The true cost per dispute to the banks of all of this back and forth ranges from $10 to $40, according to a 2010 estimate by the consultants at First Annapolis. Given that cost, according to Scott Reaser, a principal there, many banks will simply absorb the disputed charge on a consumer’s bill and never contact the merchant if it is below a certain threshold.

That number will differ for every bank, though it probably averages around $25. Some large retailers, it turns out, have similar strategies, according to a 2009 Government Accountability Office report. So even if the bank contacts a merchant about the dispute, the merchant may allow the customer to win the dispute without bothering to investigate the complaint. The report did not say what the threshold was, and the G.A.O. is not permitted to identify the retailers it spoke to.

It is tempting to conclude that you can get away with disputing any old thing under $25 and not have to worry about tangling with the merchant again. But given that frequent disputes can lead to higher costs down the road, some merchants vow to fight every one.

Or they have consultants who make them fight as a condition of offering their assistance. That’s how Monica Eaton-Cardone, the co-founder of Chargebacks911.com, works with her merchant clients to help them keep their dispute rates down and get out (or stay out) of trouble with the companies that control their ability to accept cards.

Why does she operate that way? The answer begins with her own painful experience in the direct response business, selling things to people who sometimes didn’t like what they received in the mail or didn’t realize they had signed up for a recurring service with regular bills.

Faced with the threat of losing her ability to accept cards if the number of disputes didn’t decline, she realized there was a very basic problem with the process: she concluded that over 70 percent of the people disputing charges with their bank never called her, the merchant, to complain first.

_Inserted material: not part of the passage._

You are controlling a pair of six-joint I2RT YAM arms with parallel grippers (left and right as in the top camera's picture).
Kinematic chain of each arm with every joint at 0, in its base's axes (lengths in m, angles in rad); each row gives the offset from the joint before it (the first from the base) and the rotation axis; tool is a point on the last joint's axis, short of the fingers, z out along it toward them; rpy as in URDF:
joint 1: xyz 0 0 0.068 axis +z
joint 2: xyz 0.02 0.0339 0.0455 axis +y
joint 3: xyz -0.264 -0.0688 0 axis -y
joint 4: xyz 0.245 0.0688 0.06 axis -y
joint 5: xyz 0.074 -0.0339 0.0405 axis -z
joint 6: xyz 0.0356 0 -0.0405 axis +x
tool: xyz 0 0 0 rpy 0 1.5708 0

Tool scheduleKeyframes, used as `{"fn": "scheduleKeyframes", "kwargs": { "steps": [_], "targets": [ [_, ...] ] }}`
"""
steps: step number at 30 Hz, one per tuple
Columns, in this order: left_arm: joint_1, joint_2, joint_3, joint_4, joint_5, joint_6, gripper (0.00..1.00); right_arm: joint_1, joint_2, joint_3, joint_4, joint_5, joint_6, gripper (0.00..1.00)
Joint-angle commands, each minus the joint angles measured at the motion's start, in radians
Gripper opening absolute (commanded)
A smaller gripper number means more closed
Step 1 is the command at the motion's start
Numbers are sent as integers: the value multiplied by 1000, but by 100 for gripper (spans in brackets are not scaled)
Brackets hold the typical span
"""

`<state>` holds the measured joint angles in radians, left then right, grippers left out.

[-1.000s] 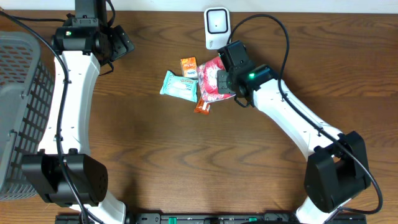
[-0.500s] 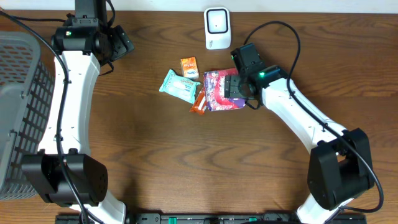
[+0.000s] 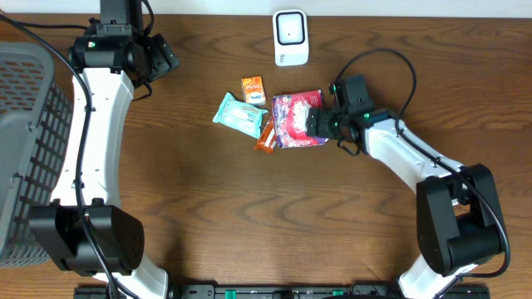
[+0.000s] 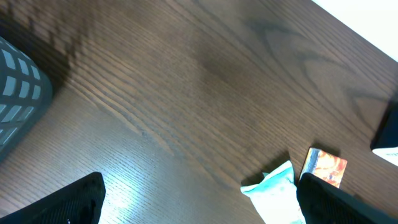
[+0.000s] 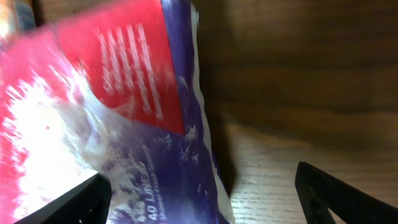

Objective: Scan the item barcode
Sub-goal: 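Lift the purple-pink pack and hold it before the scanner window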

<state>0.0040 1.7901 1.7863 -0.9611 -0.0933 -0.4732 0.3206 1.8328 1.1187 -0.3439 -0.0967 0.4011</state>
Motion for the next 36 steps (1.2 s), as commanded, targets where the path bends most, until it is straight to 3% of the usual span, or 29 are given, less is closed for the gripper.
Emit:
{"fn": "scheduleKeyframes", "kwargs": {
  "steps": [1,22,25,27,28,29,36],
  "targets": [
    [0,3,-2,1,-16,5,98,-5,2,-63,66,-79,-37,88],
    [0,3,-2,1,-16,5,98,88,32,-171,246,-63,-18,69],
    [0,3,-2,1,-16,5,98,96,62,-171,272,-60,3,54],
    [0,3,-2,1,-16,5,98,98,86,-171,288,-60,28,28],
    [0,3,-2,1,-16,5,98,98,96,-171,294,-63,36,9],
    [0,3,-2,1,-16,5,98,98,100,-171,296,-64,41,1],
    [0,3,-2,0,-16,5,98,98,41,-133,303,-65,58,1]
  ]
}}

“When you go to a bank’s Web site and you see a button that says, ‘Dispute This Transaction,’ it doesn’t say that this is going to hurt the merchant and could actually increase the costs of buying a service from this business,” she said. “It just tells you that there’s a quick and easy way to cancel your subscription right here. And you can get a refund! If you don’t want to pay your whole bill, just click on this button.”

She is not blaming consumers. They are just doing what their banks prompt them to do. “But not fighting back is sending the wrong message to consumers and card companies,” she said. “Letting the dispute go tells them that this is a sure way to get a no-questions-asked refund.”

It is unclear how effective this campaign has been, and you could be forgiven for thinking that the dispute process is something of a free-for-all. After all, some service providers resort to outright intimidation to keep their dispute numbers low.

The proprietors at Enchanted Attire, an online clothing retailer, wish to inform you that “you agree not to file a credit card or debit card chargeback with regard to any purchase” and that “in the event that a chargeback is placed or threatened on a purchase, we also reserve the right to report the incident for inclusion in chargeback abuser database(s) of our choosing.” Oh, and by the way, “being listed on such databases may make it more difficult or even impossible for you to use (any of) your credit card(s) on future purchases with us or other merchants.”

Movers have been known to do this, too.This violates Visa’s and MasterCard’s rules, for starters, and none of the experts I spoke with this week knew of anyone keeping a database for this purpose that merchants could contribute to and that other merchants could gain access to. No one from Enchanted Attire returned my messages to shed light on this.

It shouldn’t take threats to keep us in line, though. Jim Van Dyke, chief executive of Javelin Strategy and Research, suggests a simple framework for people who want to wield the dispute weapon and bask in its power but not be totally obnoxious about it.

“The consumer owes the merchant one tangible shot, one wholehearted best effort to make things right,” he said. “But if they breach their commitment, then the consumer should simply escalate it and say goodbye to that merchant.”